EXERCISE DATA -
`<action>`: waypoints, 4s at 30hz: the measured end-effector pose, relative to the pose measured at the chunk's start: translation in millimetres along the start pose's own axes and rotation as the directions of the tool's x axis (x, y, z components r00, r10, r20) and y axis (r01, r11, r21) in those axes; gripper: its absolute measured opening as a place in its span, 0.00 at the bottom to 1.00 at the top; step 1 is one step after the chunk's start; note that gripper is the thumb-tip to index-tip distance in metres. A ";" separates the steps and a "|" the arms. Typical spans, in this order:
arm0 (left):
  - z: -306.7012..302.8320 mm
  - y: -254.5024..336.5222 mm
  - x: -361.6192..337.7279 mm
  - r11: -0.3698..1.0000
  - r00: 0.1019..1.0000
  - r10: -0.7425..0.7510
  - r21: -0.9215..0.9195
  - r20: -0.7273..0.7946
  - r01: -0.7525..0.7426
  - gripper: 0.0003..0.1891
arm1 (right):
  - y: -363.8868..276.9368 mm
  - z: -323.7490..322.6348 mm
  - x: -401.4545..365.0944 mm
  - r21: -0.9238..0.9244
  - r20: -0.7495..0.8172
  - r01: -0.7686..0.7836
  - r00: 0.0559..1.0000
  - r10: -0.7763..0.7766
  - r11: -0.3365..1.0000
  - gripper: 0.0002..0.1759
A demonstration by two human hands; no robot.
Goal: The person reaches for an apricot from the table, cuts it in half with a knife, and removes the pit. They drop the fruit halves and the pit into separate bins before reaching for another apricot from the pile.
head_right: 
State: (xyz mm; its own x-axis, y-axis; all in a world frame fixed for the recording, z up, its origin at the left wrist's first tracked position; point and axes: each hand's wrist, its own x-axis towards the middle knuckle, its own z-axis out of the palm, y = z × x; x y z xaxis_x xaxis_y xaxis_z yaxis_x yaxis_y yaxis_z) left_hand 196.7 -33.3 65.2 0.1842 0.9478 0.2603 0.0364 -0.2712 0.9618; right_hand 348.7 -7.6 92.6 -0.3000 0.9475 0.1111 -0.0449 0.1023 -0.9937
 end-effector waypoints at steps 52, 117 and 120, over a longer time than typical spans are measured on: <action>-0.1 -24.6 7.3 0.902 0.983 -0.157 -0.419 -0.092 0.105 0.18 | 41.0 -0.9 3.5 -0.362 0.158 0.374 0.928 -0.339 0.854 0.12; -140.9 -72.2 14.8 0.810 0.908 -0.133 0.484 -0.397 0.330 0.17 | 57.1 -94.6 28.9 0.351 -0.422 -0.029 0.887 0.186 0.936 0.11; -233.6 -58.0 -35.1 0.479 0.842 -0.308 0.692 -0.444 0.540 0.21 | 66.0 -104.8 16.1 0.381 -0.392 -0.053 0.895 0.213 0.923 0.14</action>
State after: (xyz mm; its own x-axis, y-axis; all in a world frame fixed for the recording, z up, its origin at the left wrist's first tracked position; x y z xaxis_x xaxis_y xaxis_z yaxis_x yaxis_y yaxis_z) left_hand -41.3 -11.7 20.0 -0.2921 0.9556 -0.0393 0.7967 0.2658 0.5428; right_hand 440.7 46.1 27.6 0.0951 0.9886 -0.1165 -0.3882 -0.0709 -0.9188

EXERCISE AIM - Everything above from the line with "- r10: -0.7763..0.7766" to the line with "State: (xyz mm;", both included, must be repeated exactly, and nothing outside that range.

COMPLETED EXERCISE -
  - r10: -0.7763..0.7766
  - r11: -0.3365..1.0000
  - gripper: 0.0002..0.1759
A demonstration by two human hands; no robot.
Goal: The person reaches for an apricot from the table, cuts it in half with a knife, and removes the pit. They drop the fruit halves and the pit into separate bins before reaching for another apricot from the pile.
head_right: 
State: (xyz mm; its own x-axis, y-axis; all in a world frame fixed for the recording, z up, its origin at the left wrist's first tracked position; point and axes: each hand's wrist, its own x-axis towards the middle knuckle, its own z-axis out of the palm, y = z × x; x y z xaxis_x xaxis_y xaxis_z yaxis_x yaxis_y yaxis_z) left_hand 196.7 -33.3 65.2 0.1842 0.9478 0.2603 0.0364 -0.2712 0.9618; right_hand 348.7 -7.6 92.6 -0.3000 0.9475 0.1111 -0.0449 0.1023 -0.9937

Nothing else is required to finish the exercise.